The process started immediately with some huge help and advice from Zack Griswold at Rovers North. I would go on through this summer raising a baby, playing with the older kids, moving to a new place – and rebuilding the Land Rover. The gas tank cradle had rotted away, the fuel pump had seized, several brake lines had leaked and a disintegrating radiator all battled with my plans. On the bright side, the BFG MT tires still had lots of tread – they were original to the Defender! With only 44,000 original miles, I was not shocked to see many factory Land Rover markings and decals on engine components. We sought to keep the truck fairly stock, but I couldn’t resist two-inch lift suspension components, 33-inch tires and some interior seating upgrades. Before even starting the Defender, I replaced the water pump, belts, radiator and upper gaskets. I also decided to replace the steel hinges with stainless steel parts to stop the bimetal corrosion.
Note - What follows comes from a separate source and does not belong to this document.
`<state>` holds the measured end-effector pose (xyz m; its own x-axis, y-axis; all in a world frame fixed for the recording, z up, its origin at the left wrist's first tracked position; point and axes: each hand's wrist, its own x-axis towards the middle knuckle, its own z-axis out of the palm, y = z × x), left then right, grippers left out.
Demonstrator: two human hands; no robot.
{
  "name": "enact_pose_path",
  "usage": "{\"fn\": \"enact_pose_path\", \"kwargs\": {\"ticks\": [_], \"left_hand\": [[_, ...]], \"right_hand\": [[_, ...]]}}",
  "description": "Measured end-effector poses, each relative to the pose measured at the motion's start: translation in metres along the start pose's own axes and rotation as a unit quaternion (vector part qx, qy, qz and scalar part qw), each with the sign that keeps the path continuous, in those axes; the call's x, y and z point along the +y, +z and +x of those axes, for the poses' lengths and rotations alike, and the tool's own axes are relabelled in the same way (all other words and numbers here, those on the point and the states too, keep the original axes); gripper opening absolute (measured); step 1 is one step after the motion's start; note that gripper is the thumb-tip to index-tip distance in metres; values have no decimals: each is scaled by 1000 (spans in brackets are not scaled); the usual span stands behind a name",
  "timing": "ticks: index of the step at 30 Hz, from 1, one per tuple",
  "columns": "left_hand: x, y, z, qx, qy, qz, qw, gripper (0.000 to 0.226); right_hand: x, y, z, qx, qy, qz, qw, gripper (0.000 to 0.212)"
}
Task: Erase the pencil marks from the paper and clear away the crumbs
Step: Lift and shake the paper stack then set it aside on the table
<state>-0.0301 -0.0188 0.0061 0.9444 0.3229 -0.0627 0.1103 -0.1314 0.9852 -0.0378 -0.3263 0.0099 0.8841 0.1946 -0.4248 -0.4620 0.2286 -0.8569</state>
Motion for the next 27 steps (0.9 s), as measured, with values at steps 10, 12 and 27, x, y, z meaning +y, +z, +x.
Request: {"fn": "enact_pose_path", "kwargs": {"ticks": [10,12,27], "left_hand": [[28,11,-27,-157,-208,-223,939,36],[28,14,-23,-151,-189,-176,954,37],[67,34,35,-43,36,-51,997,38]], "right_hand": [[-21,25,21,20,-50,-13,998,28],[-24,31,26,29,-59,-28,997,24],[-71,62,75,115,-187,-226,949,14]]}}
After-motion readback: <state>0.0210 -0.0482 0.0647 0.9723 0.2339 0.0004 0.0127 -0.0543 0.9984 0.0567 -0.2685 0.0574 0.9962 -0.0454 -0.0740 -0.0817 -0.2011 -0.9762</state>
That’s not our only Land Rover; it’s joined by our LR4, perfect for family travels. Jocie’s birthplace is the town of Arundel, next door to Kennebunkport, and that’s where we headed this summer for a vacation and the chance for our five-month-old daughter, Kennedy, to see her mother’s birthplace. We also wanted to stock up on famous local foodstuffs: 100 doughnuts from the famous Holy Donuts, Maine Potato Chips and of course, cases of Moxie. [An acquired taste, it’s a soft drink that separates Mainers from the rest of the country –ed.].
After all, we have a wedding to celebrate and a family to raise.